Customer segmentation in retail (grouping shoppers based on buying habits),
Fraud detection in mobile money or banking (flagging unusual transactions),
Product recommendations on e-commerce sites (suggesting items similar to what you’ve viewed),
Music or movie suggestions based on what you like (Spotify, Prime Video).

Supervised vs Unsupervised Learning

Aspect	Supervised Learning	Unsupervised Learning
Data used	Labeled (features + answers)	Unlabeled (just features, no answers)
Goal	Predict an output / category	Find hidden patterns or groupings
Task types	Classification & regression	Clustering, association, dimensionality reduction
How hard to evaluate	Easy – you have ground truth to compare	Trickier – no "right answer" to check against
Real‑world examples	Spam detection, price prediction	Customer segments, fraud detection
Complexity	Generally simpler	More complex (no teacher to guide)

Key Takeaway:

Use Supervised Learning when you have labeled historical data and want to make predictions.
Use Unsupervised Learning when you have lots of raw data and want to discover insights or patterns you didn’t already know.

Modern systems often combine both. For example, many Large Language Models (LLMs) use self‑supervised learning during pre‑training, followed by supervised fine‑tuning and RLHF (reinforcement learning from human feedback).

Features vs Labels

If you're doing supervised learning, you'll run into two terms constantly: features and labels. Here's what they actually mean.

What is a Feature?
A feature is any piece of information you feed the model – a clue that helps it make a prediction. Features are also called independent variables, predictors, or attributes

Examples of Features:

In house price prediction: square footage, number of bedrooms
In spam detection: length of email, number of capital letters

Features can be numerical (age, price), categorical (gender, color), or text-based.

What is a Label?

A label is the answer the model tries to guess – the output or correct answer.

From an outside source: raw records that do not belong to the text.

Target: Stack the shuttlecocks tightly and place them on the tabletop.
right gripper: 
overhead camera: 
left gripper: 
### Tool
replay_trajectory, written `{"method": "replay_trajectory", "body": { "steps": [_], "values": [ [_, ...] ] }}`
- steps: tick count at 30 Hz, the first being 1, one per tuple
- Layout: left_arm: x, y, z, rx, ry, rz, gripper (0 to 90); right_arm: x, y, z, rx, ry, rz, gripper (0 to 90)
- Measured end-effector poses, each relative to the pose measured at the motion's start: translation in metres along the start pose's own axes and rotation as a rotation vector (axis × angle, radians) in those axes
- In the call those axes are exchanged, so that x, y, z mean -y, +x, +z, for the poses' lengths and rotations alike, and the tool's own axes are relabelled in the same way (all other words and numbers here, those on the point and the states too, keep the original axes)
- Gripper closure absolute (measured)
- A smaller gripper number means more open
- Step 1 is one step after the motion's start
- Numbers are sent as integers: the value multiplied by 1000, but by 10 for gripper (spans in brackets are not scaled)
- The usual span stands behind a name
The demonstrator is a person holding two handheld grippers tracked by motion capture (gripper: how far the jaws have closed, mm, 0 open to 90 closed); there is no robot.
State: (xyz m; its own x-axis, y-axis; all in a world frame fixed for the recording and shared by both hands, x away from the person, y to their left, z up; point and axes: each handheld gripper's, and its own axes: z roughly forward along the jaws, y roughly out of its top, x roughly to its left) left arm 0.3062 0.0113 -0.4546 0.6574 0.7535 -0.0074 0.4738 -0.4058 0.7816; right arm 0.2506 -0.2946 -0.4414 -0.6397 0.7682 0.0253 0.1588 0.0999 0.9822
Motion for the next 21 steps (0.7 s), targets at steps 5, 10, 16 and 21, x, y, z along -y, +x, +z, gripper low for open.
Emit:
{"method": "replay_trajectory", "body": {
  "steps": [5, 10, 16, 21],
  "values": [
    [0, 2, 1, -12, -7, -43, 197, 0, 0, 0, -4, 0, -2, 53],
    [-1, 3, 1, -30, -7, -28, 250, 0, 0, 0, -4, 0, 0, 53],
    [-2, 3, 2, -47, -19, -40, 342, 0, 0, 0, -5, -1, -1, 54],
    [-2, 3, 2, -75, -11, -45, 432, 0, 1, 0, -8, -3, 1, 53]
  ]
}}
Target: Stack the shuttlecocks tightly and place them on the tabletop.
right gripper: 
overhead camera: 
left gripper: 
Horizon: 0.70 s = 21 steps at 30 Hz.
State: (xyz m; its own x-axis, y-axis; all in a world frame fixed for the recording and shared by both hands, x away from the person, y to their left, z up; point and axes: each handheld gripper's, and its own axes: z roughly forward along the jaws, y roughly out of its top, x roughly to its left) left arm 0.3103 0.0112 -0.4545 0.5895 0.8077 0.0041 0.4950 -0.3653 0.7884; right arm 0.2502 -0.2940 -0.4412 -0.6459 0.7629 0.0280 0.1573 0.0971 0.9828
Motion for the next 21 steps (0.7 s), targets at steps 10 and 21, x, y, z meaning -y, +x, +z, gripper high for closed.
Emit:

Also called target or dependent variable

Examples of Labels:

House price prediction --> Actual sale price (Kshs)
Spam detection --> “Spam” or “Not Spam”

Labels are only available in supervised learning because they represent the ground truth.

Features vs Labels – Quick Comparison

Aspect	Features (the inputs)	Label (the answer)
What it is	What the model uses to learn	What the model tries to guess
Other names	Independent variables, predictors	Target variable, dependent variable
Do you always have it?	Yes – in any dataset	Only in supervised learning
House price example	Size, bedrooms, location	The price tag

Key Takeaway:

Features = clues. Label = the answer.
When preparing data for a supervised model, split it into X (features) and y (label).
Garbage in --> garbage out: bad features or wrong labels will ruin your model.

Conclusion

Machine Learning lets computers learn from data without hard‑coded rules.
Supervised learning uses labeled data to predict outcomes (spam detection, prices).
Unsupervised learning finds hidden patterns in unlabeled data (customer segments, fraud).
Features are the clues you feed the model. Labels are the answers you want to predict.